La banque a maintenu sa prévision de croissance à 4,3% pour 2026 et 4,5% pour 2027, tout en soulignant que l’endettement croissant et les tensions budgétaires constituaient des freins majeurs. Elle a indiqué que la dette publique du continent avait atteint 1.900 milliards de dollars en 2024, avec sept pays en situation de surendettement et 13 autres présentant un risque élevé.
M. Urama a déclaré que la hausse des prix du carburant, des denrées alimentaires et des engrais touchait déjà les économies africaines, tandis qu’environ 29 pays avaient enregistré une dépréciation de leur monnaie liée au choc inflationniste.
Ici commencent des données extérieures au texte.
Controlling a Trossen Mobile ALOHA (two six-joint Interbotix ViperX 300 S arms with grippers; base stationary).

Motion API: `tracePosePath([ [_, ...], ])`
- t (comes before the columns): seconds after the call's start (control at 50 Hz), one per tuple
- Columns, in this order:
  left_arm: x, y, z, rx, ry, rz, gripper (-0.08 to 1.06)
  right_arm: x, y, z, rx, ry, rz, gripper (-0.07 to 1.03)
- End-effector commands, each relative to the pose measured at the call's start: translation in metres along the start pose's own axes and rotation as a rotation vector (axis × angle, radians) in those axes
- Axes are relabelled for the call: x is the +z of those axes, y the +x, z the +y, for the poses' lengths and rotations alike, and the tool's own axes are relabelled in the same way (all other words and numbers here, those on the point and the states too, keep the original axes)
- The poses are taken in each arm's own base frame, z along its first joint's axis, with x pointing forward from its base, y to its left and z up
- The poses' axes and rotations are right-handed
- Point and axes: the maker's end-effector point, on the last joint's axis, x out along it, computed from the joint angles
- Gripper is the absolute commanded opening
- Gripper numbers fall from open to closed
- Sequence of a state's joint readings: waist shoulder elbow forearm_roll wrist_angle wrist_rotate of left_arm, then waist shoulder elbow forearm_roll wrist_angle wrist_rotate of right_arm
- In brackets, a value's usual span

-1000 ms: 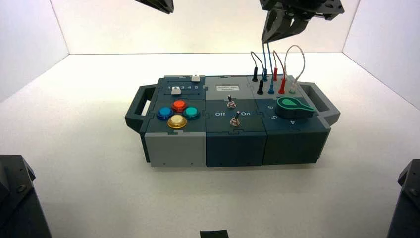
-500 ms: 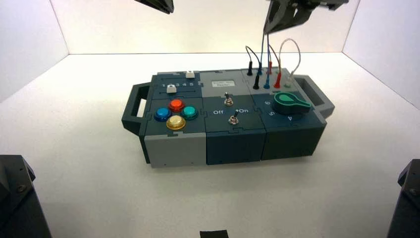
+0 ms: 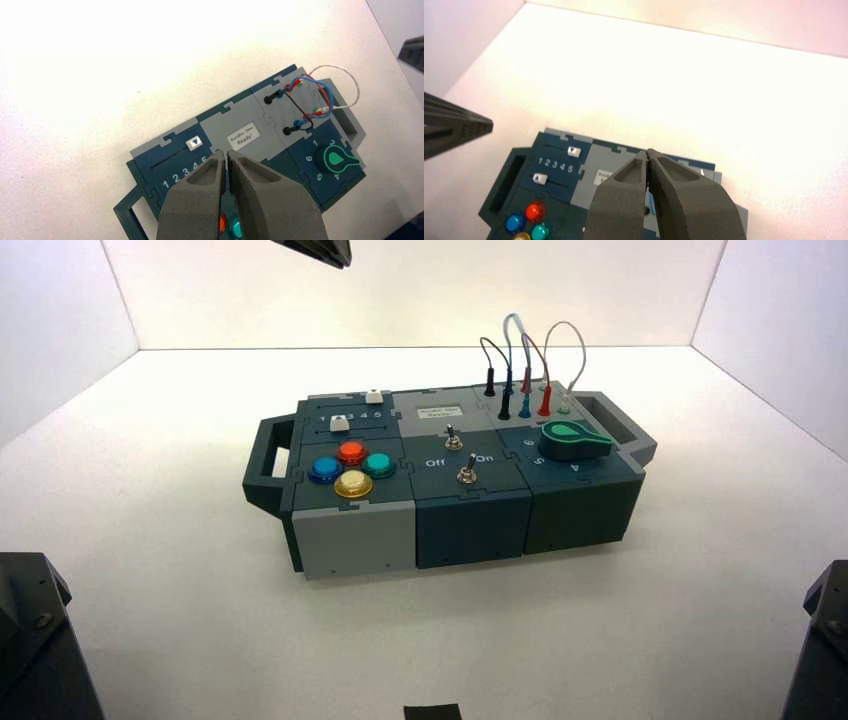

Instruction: Pull the blue wire.

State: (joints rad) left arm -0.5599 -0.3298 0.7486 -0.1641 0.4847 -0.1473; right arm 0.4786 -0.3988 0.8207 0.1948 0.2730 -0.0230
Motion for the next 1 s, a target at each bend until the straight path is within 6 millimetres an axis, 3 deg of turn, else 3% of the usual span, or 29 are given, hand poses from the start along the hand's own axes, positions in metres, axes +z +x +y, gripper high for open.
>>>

La BAD a ajouté que le service de la dette absorbait plus de 31% des revenus publics, au détriment des investissements dans la santé, l’éducation et les infrastructures.
Le rapport a aussi averti que les réductions de l’aide publique au développement menaçaient les programmes sociaux, certains pays dépendant des financements extérieurs pour plus de la moitié de leurs dépenses de santé courantes. Il a précisé que les flux d’investissement direct étranger vers l’Afrique étaient déjà inférieurs de 42% au premier semestre 2025, laissant le continent plus vulnérable si l’aversion au risque mondiale s’aggrave.
Les pays africains exportateurs de pétrole pourraient bénéficier de la hausse des prix provoquée par les perturbations de l’offre, et des capacités de raffinage locales comme la raffinerie Dangote au Nigeria pourraient amortir certains chocs d’approvisionnement. Mais la banque a estimé que l’impact global du conflit resterait négatif pour de nombreuses économies, car il renchérit les importations et aggrave les tensions financières.